Die Potential- und Wirkungsanalyse zeigt, dass eine verbesserte Datenverfügbarkeit und Standardisierung essenziell für die effektive Nutzung von KI im Umweltsektor sind. Herausforderungen bestehen insbesondere in der Datenqualität, Interoperabilität und rechtlichen Rahmenbedingungen. Die Potentialanalyse unterstreicht, dass KI erhebliche Vorteile für das Umweltmanagement, politische Entscheidungsprozesse und nachhaltige Wirtschaftsstrategien bietet. Gleichzeitig bestehen ökologische Risiken, darunter ein hoher Energie- und Wasserverbrauch, die zunehmende Erzeugung von Elektroschrott, sowie ethische Risiken, welche die Förderung sozialer Ungleichheiten verstärken können.

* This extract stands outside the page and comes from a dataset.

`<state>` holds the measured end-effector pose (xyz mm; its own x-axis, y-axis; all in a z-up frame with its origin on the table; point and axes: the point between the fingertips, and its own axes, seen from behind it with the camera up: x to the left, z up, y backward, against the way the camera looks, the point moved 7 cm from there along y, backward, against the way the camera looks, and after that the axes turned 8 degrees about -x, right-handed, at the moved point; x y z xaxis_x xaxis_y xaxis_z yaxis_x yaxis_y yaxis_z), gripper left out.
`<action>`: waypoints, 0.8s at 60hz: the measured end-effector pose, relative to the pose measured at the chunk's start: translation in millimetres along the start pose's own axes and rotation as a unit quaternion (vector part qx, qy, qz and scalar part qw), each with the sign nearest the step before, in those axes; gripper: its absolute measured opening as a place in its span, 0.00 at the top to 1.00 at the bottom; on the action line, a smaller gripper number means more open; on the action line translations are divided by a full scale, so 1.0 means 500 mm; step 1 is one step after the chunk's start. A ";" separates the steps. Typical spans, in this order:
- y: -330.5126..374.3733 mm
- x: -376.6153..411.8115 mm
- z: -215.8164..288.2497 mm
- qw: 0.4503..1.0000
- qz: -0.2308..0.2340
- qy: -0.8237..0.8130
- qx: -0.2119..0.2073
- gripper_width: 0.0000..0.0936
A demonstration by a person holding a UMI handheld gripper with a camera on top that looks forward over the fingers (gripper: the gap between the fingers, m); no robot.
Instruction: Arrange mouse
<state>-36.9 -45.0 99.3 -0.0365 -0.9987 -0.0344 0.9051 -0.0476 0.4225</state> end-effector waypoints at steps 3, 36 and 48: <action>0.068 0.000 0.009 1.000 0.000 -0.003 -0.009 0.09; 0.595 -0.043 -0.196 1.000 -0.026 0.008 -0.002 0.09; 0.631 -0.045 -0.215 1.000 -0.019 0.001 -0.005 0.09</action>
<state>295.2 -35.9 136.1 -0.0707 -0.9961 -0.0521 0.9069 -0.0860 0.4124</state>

Die erarbeiteten Handlungsempfehlungen für das Teilen von annotierten Umweltdaten beinhalten unter anderem die Förderung der FAIR-Prinzipien, die Standardisierung von Datenformaten, die Etablierung von Datenräumen und Datentreuhändern als digitale Ökosysteme und Anreizsysteme für die Datenbereitstellung.
Das Vorgehensmodell adressiert insbesondere die Entwicklung und Nutzung von ML-Anwendungen bei begrenzt verfügbaren annotierten Daten, wobei Pseudo-Labeling und Transfer Learning im Rahmen der Prototypisierung als besonders vielversprechend identifiziert wurden.

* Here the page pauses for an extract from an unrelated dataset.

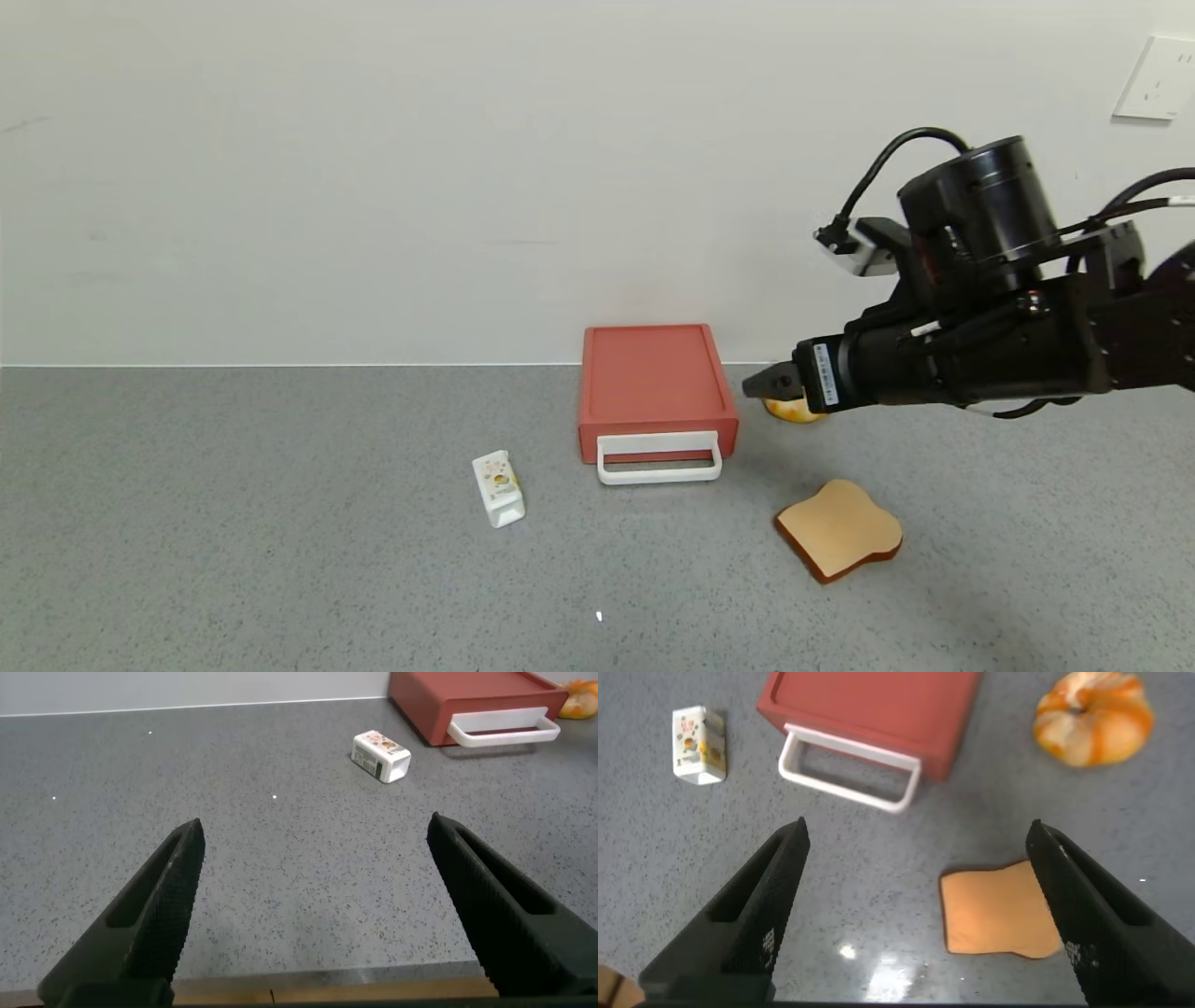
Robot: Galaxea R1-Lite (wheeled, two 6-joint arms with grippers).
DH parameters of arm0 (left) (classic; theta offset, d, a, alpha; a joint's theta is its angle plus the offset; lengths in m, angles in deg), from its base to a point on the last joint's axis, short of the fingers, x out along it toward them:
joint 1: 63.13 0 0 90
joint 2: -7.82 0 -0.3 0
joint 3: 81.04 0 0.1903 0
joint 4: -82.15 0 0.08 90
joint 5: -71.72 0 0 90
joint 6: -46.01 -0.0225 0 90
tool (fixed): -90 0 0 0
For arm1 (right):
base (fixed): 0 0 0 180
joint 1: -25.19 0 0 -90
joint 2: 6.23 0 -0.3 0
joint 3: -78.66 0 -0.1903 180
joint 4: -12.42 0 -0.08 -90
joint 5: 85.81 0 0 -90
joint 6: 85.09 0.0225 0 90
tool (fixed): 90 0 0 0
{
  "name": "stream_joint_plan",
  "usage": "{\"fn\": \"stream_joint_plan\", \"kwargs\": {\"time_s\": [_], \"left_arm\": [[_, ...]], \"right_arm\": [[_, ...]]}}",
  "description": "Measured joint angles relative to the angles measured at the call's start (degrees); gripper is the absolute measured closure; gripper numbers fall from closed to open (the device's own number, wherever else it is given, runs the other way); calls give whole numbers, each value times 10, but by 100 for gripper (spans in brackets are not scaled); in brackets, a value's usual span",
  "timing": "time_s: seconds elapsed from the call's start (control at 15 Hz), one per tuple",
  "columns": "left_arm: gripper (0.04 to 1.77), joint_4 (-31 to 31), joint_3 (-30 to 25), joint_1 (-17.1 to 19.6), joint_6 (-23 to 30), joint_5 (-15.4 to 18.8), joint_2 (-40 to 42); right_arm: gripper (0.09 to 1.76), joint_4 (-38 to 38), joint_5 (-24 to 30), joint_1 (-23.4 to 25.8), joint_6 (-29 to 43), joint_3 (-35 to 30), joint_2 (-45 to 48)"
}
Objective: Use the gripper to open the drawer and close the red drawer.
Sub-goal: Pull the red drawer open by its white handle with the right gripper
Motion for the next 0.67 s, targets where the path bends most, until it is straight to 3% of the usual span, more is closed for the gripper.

Die Ergebnisse tragen insgesamt dazu bei, KI-Anwendungen im Umweltbereich effizient und nachhaltig zu gestalten und umweltpolitische Maßnahmen datenbasiert zu unterstützen.

;

The digital transformation means that data is increasingly seen as a valuable resource, especially in the environmental sector. The LabelledGreenData4All project investigates the strategic importance of annotated environmental data for the use of machine learning (ML) and, in a broader sense, artificial intelligence (AI) to tackle social and environmental challenges. The aim was to identify areas of application with high potential for ML models and to develop a process model that is intended to be used to carry out data annotations on the basis of defined decision paths and taking into account different initial situations with regard to the availability of annotated training data. The annotations themselves should be carried out in a (resource) efficient manner. In addition, strategic and political recommendations for the cross-sectoral provision of environmental data were to be developed as a basis for future funding measures.

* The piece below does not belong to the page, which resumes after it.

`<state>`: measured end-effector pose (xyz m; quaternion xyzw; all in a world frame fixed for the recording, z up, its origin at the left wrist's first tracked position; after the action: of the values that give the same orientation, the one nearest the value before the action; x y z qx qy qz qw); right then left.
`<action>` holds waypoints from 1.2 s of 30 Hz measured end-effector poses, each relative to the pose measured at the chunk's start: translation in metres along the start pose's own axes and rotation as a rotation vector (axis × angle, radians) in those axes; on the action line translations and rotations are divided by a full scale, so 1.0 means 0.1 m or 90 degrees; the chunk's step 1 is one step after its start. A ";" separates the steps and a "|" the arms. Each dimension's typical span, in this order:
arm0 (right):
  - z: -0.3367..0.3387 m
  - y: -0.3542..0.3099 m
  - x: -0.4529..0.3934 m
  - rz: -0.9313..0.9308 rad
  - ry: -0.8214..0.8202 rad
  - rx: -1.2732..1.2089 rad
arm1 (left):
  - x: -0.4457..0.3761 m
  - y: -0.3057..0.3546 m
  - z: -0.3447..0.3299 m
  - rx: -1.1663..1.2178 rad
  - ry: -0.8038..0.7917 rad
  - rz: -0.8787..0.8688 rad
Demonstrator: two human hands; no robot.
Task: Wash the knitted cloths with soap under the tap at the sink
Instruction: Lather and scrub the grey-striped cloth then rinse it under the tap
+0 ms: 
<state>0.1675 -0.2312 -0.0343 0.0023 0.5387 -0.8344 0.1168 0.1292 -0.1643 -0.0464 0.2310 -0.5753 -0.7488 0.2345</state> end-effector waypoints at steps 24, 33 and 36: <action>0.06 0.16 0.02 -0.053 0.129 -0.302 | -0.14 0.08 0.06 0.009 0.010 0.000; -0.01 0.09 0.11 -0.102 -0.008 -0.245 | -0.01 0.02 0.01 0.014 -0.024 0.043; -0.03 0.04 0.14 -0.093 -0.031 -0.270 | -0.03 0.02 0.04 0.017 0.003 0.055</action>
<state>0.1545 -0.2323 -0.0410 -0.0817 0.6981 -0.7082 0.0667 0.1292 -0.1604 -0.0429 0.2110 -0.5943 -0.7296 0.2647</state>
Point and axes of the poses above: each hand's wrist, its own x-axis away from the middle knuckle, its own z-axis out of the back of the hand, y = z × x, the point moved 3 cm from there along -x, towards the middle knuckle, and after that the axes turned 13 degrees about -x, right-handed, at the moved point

Methodologically, an explorative research approach was chosen, consisting of a systematic review of the current state of science and technology, a needs assessment through surveys and stakeholder workshops, and the prototypical implementation of a decision model for data annotation.
The potential and impact analysis shows that improved data availability and standardization are essential for the effective use of AI in the environmental sector. Challenges exist in particular in terms of data quality, interoperability and legal framework conditions. The potential analysis underlines that AI offers considerable advantages for environmental management, political decision-making processes and sustainable economic strategies. At the same time, there are ecological risks, including high energy and water consumption, the increasing generation of electronic waste, as well as ethical risks, which can reinforce the promotion of social inequalities.
The recommendations for the sharing of annotated environmental data include the promotion of FAIR principles, the standardization of data formats, the establishment of data spaces and data trustees as digital ecosystems and incentive systems for data provision.
The process model particularly addresses the development and use of ML applications with limited available annotated data, whereby pseudo-labeling and transfer learning were identified as particularly promising in the context of prototyping.
Overall, the results contribute to the efficient and sustainable design of AI applications in the environmental sector and provide data-based support for environmental policy measures.